Now the man known during his campaign as "Mayor Pete" — he was the mayor of South Bend, Indiana — faces the first test of that potential in his first job in Washington: leading a Cabinet department with a $75 billion annual budget and a mandate to help spur an infrastructure program that Biden has likened to the the building of the interstate highway system in the 1950s.
He will have to navigate the complicated politics of both an entrenched bureaucracy at the Transportation Department and the fraught politics of a bitterly divided Washington.
He may have found a way by just riding a bike, which has gained fans from even skeptics in Congress.
"You've got to keep your head up," Buttigieg told The Associated Press, explaining the path and potential dangers posed from unaccustomed drivers, but he said it can be a much quicker journey from point A to B.
Biden on Thursday tasked Buttigieg and four other Cabinet members — the "Jobs Cabinet" — with selling the administration's infrastructure and climate plan, a flood of money for roads, bridges, airports, broadband communications, water systems and electric cars.
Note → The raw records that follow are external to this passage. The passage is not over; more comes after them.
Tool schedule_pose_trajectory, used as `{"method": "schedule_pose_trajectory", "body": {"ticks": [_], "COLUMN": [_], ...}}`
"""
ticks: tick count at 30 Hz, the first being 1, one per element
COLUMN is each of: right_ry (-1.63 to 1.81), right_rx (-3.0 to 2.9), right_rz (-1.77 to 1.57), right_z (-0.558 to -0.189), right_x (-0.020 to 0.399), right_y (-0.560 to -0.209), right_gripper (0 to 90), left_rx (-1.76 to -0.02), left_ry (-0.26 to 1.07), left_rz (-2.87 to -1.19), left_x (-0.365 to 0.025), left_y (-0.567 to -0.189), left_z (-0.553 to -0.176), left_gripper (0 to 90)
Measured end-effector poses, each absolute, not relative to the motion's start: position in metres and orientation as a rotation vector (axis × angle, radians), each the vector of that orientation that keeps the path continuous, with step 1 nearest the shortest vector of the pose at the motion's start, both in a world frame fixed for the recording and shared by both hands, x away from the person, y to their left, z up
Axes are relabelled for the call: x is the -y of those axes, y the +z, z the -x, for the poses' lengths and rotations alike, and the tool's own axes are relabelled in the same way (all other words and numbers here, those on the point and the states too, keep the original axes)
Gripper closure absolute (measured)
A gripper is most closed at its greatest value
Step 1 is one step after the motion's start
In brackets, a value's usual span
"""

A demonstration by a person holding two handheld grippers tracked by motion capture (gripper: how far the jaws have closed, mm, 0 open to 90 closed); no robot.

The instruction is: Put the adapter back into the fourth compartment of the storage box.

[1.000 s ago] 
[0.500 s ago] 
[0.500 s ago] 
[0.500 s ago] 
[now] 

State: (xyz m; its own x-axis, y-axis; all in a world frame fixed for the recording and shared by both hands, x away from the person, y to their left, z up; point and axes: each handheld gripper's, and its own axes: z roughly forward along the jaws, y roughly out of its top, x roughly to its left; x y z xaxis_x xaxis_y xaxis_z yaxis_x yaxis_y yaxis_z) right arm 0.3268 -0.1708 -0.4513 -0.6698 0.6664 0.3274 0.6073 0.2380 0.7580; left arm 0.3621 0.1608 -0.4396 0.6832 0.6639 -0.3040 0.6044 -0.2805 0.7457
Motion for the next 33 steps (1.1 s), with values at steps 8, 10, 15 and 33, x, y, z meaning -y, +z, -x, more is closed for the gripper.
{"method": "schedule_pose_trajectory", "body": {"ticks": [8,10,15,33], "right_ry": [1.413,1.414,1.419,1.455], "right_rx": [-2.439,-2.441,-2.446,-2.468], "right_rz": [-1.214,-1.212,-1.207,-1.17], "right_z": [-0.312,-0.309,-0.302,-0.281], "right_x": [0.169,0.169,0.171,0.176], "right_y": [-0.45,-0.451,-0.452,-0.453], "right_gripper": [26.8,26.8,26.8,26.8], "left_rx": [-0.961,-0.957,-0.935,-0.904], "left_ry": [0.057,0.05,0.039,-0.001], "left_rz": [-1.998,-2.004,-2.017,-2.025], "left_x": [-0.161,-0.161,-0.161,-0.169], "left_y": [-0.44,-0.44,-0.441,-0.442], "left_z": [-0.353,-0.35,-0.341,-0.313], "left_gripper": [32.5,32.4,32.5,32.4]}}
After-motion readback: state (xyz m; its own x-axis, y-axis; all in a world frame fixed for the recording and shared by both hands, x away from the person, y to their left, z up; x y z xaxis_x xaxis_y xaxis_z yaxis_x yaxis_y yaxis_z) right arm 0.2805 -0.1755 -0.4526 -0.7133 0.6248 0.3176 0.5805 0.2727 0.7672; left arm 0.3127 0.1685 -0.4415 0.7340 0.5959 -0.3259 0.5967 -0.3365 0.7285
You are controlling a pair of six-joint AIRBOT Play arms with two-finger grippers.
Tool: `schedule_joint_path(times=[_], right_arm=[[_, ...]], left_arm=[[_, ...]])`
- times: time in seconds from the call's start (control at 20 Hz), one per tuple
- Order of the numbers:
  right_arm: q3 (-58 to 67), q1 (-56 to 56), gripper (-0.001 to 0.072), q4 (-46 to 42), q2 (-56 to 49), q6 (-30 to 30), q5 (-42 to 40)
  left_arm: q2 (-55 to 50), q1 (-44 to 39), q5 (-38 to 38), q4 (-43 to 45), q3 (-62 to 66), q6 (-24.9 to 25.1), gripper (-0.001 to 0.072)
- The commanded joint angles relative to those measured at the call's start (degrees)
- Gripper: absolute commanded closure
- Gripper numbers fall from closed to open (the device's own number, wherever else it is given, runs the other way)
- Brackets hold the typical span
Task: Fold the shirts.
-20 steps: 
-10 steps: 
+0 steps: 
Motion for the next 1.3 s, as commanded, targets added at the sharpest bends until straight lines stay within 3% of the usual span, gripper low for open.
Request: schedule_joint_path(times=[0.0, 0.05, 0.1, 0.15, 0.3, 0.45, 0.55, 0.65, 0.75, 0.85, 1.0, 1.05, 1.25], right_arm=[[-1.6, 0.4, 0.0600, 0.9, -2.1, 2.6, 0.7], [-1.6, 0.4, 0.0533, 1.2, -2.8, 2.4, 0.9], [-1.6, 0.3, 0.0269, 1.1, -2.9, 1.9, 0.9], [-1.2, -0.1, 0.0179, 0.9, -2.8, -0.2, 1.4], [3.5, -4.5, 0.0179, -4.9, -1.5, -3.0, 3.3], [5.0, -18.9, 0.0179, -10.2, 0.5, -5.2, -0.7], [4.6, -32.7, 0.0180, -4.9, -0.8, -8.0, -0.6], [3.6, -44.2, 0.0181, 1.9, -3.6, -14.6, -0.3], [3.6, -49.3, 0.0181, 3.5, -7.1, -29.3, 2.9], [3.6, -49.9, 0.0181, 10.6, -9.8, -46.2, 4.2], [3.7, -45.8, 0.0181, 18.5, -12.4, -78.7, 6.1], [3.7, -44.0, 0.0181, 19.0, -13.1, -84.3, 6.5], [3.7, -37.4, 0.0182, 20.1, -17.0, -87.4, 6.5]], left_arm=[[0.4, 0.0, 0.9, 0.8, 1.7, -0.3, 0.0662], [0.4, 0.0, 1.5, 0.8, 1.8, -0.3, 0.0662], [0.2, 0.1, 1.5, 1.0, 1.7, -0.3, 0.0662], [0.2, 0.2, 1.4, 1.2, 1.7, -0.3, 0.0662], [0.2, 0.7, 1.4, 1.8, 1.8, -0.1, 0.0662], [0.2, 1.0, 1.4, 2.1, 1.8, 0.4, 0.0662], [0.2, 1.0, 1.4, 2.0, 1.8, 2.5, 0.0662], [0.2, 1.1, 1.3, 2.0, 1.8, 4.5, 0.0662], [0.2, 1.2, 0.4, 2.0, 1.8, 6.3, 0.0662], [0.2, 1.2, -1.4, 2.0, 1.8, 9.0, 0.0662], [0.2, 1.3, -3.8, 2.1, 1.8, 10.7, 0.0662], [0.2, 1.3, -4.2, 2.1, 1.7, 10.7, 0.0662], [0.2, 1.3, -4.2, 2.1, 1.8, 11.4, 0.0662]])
But the plan has already hit a wall with Senate Minority Leader Mitch McConnell, R-Ky., who objects to the corporate tax increases Biden says will pay for the plan and pledges to oppose it "every step of the way." On the other side, Rep. Pramila Jayapal, D-Wash., the chair of the Congressional Progressive Caucus, says the package should be significantly larger.
The challenge of helping build consensus fits the ambition of the man who had the audacity to run for president from the perch of being mayor of a midsize town in Indiana. When Biden selected the Naval reserve veteran for the transportation post, he praised him as offering "a new voice with new ideas determined to move past old politics."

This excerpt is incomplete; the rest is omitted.